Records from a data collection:
##############################

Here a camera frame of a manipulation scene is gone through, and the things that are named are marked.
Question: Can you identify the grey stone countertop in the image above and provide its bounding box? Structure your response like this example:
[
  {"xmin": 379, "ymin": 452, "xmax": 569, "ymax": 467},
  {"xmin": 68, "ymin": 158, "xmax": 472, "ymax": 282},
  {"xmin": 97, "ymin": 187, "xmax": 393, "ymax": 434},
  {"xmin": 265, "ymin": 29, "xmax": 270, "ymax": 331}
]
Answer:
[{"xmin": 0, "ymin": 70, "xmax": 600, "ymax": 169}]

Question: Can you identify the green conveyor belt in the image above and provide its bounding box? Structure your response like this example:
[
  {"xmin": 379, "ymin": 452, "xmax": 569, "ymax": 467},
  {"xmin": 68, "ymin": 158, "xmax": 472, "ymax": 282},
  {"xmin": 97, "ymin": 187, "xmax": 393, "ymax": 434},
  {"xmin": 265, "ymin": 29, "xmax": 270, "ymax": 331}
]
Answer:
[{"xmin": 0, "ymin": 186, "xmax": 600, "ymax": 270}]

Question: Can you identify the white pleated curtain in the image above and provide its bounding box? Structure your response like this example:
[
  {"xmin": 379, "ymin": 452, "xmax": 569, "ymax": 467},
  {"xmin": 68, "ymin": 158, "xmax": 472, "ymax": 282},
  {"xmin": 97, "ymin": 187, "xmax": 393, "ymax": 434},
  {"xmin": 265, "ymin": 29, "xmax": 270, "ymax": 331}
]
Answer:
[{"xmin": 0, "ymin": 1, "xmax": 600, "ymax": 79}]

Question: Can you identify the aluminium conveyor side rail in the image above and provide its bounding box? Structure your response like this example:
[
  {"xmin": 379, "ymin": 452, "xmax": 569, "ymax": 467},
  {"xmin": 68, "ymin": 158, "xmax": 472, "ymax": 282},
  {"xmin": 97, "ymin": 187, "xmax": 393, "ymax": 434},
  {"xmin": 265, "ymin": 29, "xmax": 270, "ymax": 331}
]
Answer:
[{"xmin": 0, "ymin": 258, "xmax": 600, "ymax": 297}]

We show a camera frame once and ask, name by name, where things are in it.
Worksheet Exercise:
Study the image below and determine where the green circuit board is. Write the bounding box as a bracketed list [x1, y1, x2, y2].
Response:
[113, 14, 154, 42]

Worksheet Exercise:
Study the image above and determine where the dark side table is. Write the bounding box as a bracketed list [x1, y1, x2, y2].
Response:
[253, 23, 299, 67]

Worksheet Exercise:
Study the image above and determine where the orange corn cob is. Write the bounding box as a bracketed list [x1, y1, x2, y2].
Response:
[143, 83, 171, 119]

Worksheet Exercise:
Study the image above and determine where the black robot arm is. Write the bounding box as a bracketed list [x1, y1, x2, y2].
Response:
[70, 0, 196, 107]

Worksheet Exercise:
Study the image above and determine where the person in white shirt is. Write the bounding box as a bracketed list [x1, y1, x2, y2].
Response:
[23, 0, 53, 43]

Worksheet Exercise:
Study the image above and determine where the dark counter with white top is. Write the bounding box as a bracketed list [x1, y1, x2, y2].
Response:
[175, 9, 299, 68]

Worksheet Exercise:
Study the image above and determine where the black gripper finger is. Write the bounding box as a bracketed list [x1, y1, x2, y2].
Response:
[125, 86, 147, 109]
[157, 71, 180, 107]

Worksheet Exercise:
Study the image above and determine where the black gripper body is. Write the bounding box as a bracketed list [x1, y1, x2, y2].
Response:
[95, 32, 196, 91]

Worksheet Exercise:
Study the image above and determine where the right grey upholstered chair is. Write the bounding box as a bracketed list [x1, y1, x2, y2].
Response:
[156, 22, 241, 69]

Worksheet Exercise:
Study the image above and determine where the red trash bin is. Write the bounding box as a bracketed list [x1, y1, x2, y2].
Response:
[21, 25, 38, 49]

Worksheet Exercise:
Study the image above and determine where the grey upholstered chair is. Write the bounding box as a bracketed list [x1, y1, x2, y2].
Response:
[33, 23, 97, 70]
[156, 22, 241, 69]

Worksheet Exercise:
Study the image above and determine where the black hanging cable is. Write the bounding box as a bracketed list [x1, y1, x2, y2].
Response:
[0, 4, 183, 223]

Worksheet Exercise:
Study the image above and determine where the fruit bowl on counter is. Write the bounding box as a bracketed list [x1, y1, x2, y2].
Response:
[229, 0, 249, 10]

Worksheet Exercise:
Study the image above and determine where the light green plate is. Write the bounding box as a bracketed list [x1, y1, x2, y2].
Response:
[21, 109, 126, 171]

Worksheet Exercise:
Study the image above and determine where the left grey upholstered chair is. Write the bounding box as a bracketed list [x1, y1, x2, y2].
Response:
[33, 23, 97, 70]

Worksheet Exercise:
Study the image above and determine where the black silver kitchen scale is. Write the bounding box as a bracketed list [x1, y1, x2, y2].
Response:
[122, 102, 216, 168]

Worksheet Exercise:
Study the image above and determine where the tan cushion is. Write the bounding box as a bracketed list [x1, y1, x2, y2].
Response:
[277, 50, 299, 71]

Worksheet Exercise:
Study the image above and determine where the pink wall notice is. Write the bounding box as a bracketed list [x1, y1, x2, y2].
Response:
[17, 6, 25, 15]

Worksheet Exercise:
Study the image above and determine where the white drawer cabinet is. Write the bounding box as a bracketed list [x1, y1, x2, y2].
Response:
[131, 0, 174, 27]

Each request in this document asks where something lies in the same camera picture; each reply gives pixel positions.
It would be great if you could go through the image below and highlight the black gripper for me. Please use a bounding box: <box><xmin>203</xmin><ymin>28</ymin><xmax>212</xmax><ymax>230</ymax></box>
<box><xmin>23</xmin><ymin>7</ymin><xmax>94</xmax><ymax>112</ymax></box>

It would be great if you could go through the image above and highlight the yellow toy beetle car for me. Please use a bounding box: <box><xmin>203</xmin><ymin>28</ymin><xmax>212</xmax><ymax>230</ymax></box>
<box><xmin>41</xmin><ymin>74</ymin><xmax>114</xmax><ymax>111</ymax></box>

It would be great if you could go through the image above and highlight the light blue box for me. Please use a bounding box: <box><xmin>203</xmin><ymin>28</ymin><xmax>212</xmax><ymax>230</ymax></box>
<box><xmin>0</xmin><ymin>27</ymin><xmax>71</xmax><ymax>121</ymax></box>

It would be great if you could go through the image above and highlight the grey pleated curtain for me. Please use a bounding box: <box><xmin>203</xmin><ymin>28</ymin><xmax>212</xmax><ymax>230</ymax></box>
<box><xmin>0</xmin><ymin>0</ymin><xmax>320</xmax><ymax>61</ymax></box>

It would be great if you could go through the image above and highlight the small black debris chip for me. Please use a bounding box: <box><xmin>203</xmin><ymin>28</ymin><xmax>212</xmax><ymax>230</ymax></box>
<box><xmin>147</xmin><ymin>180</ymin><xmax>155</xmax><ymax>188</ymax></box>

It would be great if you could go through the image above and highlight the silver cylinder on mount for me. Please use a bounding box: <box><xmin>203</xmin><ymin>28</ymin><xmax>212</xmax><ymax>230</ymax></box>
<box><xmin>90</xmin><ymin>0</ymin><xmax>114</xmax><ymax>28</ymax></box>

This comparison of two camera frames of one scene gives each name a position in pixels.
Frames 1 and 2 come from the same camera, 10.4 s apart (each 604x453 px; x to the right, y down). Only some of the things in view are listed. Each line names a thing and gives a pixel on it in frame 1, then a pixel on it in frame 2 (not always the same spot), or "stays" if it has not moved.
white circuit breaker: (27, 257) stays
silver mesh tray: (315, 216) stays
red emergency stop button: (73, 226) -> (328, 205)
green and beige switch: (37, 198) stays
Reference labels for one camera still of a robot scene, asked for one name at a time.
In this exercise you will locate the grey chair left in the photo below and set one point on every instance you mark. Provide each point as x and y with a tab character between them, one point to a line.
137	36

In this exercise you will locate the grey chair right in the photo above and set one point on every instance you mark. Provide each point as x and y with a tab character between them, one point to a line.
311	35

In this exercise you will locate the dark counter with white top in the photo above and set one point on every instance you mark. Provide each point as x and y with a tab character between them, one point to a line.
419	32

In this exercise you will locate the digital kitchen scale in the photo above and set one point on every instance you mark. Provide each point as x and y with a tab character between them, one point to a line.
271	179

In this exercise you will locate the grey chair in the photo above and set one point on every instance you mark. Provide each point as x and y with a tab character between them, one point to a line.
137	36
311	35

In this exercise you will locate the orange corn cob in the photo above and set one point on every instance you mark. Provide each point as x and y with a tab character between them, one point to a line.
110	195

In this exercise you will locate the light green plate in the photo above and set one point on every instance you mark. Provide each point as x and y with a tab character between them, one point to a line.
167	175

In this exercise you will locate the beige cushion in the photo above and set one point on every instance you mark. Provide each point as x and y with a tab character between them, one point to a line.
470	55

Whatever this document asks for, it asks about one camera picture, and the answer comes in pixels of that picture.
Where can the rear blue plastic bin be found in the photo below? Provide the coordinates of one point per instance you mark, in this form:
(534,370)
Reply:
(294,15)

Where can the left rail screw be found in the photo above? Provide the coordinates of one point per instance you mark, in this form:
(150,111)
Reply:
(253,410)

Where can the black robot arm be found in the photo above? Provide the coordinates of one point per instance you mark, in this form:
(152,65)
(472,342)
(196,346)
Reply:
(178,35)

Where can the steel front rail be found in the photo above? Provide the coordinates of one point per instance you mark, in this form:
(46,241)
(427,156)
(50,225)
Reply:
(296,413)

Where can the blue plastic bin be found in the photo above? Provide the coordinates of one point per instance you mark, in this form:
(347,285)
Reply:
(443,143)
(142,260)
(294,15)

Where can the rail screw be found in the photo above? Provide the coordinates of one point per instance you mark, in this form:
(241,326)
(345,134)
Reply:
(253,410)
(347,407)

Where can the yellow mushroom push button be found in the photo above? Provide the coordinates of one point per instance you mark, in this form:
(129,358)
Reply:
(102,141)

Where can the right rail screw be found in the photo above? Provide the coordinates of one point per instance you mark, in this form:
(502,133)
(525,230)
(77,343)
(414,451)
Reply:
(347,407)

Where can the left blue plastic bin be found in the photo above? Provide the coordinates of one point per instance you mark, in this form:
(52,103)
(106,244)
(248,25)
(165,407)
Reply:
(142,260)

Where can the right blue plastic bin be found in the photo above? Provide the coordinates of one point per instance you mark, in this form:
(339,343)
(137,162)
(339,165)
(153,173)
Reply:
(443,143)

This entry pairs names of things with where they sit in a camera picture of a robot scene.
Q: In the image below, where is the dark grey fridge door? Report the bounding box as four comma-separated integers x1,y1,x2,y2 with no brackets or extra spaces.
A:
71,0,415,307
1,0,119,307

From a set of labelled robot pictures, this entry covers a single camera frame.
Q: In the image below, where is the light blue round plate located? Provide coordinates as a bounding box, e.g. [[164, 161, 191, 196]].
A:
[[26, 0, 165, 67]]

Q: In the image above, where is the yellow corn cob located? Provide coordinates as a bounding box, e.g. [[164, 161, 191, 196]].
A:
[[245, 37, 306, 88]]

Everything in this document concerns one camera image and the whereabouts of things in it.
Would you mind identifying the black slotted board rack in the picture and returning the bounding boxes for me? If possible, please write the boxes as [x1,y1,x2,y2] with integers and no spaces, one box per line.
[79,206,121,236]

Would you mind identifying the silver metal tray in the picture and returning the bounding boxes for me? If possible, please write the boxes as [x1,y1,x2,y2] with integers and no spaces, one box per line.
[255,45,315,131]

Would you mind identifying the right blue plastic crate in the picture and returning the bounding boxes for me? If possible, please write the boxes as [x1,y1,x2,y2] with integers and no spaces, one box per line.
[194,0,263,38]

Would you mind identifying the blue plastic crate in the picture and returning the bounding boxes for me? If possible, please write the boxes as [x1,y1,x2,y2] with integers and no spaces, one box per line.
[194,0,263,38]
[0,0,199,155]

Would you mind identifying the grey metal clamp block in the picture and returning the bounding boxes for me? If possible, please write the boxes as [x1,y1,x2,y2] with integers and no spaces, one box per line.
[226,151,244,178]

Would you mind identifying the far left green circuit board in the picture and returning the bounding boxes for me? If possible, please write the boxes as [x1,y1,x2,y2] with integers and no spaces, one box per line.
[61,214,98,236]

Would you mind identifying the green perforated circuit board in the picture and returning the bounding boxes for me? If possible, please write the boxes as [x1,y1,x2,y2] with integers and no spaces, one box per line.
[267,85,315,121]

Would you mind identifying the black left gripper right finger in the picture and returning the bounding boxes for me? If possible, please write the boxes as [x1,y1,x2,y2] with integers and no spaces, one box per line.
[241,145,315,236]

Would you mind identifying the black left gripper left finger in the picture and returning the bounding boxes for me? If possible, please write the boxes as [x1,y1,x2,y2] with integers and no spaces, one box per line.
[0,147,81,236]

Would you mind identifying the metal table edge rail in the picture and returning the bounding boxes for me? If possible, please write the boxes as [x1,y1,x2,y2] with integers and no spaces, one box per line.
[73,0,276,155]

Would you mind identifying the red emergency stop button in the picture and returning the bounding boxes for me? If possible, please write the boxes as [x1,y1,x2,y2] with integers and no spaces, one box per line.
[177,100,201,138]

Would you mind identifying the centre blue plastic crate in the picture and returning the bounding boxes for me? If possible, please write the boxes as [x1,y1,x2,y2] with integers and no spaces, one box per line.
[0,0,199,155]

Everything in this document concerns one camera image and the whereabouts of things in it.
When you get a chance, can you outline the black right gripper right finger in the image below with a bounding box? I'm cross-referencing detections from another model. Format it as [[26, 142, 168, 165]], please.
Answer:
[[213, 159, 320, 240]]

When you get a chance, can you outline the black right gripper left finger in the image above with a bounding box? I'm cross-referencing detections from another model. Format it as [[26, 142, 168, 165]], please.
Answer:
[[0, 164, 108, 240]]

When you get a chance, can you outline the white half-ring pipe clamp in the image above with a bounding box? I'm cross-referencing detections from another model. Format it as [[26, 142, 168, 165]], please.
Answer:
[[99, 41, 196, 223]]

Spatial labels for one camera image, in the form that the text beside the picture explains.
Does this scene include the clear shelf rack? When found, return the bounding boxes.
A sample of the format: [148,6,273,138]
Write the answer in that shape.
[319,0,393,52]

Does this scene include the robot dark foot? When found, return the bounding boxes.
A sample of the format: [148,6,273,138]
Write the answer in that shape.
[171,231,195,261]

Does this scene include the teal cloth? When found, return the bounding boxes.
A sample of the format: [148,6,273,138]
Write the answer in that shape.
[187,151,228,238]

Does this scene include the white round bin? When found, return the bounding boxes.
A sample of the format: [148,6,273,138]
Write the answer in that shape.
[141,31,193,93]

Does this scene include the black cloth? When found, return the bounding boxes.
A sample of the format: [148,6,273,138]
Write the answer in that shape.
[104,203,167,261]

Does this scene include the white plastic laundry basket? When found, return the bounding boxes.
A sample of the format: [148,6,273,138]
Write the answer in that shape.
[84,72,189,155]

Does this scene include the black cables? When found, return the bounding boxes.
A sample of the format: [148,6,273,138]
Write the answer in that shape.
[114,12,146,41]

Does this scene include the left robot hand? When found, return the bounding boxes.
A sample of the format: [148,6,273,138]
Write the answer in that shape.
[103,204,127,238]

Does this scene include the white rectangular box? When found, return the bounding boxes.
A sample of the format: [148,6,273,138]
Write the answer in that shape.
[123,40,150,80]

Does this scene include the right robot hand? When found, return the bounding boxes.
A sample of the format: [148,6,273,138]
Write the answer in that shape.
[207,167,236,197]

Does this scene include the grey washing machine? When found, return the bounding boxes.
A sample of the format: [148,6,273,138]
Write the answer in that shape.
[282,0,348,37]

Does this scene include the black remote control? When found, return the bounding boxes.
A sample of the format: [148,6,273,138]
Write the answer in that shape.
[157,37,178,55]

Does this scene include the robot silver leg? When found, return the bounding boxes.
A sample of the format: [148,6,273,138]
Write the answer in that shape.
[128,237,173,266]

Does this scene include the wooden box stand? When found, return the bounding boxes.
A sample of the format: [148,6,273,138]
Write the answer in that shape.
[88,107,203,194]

##############################

Exercise details:
The task calls for all lines in the entries that hold "conveyor".

Answer space:
Question: Can you identify the green conveyor belt in the image above and provide its bounding box? Structure your response like this example:
Question: Can you identify the aluminium conveyor side rail in the image above and provide its bounding box? Structure your response like this example:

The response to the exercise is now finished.